Exercise description — How many lines in these records hold the string "held"? State only that number.

Source data —
+---+

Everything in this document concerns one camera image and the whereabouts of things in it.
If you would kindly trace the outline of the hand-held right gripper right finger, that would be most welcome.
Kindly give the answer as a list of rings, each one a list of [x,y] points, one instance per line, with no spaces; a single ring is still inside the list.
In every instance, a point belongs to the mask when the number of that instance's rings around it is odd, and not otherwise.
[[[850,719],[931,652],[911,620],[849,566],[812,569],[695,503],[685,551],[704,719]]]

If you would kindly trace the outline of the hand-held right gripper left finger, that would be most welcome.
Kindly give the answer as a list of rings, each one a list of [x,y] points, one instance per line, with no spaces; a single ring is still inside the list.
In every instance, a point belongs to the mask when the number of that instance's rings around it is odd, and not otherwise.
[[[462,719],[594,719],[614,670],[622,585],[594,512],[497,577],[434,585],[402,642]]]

+---+

Solution to the problem — 2